Rocket is seeking a Senior Manager, Regulatory Affairs to support the success of our gene therapy programs across LV and AAV platforms in the EU. S/he will manage regulatory activities related to CTA and MAA submissions, health authority interactions, and implementation of global regulatory strategies .

• Ensures alignment of EU activities with the overarching global regulatory strategy in support of the development, registration, and life-cycle management of Rocket’s products.
• Responsible for leading high-quality CTA submissions and CT life-cycle management in coordination with a cross-functional team (CTIS/MHRA).
• Assists with development and submission of key regulatory documents/briefing documents (e.g., CHMP Scientific Advice, PIPs, ODD, PRIME), working closely with cross functional colleagues and external consultants as required and life-cycle management activities (OD annual report, DSUR submissions, etc).
• Supports preparation of MAA regulatory documents and supports related processes and strategy to ensure timely product approvals.
• Leads question/response and interactions with European regulatory agencies (e.g., EMA, MHRA). Ensures regulatory compliance and timely implementation of health authority advice/commitment based on maintenance of all Health Authorities interactions/ feedback.
• Takes ownership and responsibility for regulatory projects, working collaboratively with stakeholders internally and externally.
• Monitors emerging legislation and guidance in the EU and contribute to ensuring company-level awareness and compliance (where appropriate).
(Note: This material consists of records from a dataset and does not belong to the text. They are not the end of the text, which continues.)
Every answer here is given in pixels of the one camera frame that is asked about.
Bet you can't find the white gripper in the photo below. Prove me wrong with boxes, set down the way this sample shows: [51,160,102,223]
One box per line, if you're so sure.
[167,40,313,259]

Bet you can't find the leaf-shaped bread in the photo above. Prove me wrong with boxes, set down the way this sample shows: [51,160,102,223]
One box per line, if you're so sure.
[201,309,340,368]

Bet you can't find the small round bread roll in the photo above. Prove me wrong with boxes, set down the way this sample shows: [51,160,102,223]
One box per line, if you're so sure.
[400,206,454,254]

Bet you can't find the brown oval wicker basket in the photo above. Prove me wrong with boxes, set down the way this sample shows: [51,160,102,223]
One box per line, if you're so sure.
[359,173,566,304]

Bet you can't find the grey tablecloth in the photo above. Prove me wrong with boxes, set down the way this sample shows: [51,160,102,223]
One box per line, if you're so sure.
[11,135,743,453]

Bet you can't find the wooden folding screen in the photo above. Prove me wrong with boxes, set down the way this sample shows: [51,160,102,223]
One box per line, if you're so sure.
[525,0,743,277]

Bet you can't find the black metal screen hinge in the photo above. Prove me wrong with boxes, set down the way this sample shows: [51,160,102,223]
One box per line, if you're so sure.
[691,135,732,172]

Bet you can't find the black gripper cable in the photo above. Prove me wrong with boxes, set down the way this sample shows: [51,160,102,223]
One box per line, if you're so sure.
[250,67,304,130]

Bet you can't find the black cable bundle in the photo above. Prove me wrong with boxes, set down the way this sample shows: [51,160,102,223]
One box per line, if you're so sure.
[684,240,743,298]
• Minimum BS Degree with 6+ years pharmaceutical industry experience with 3+ years in regulatory – prefer knowledge of biotechnology / gene therapy products.
• Experience in European Regulatory procedures and agency interactions.
• Proficient in the use of submission and health authority interaction tools (CTIS, IRIS, eGateway, Eudralink…).
• Experience in interfacing and responding to relevant global regulatory authorities.
• In-depth knowledge of European guidelines including the CTR and EU Centralized Procedure; Practical understanding, interpretation, and application of relevant ICH and EMA guidelines
• Thrive in a fast‐paced environment combining strategic and tactical capabilities.
• Excellent written and verbal communication skills, analytic and problem-solving skills; able to analyze, define and effectively convey difficult and complex issues in a way that accurately and persuasively communicates issues to internal and external stakeholders.
• Ability to think creatively and develop creative solutions.
• Ability to prioritize and handle multiple projects simultaneously.
• Sense of urgency and perseverance to achieve bringing curative therapies to patients.

A diverse workforce fosters innovation and strengthens Rocket’s business. We ensure equal opportunity without discrimination or harassment in the workplace on the basis of gender, race, color, religion, national origin, age, physical or mental disability, pregnancy, citizenship, status as a protected veteran, marital status, sexual orientation, gender identity and expression, genetic information, or any other characteristic protected by applicable local, state, and federal laws.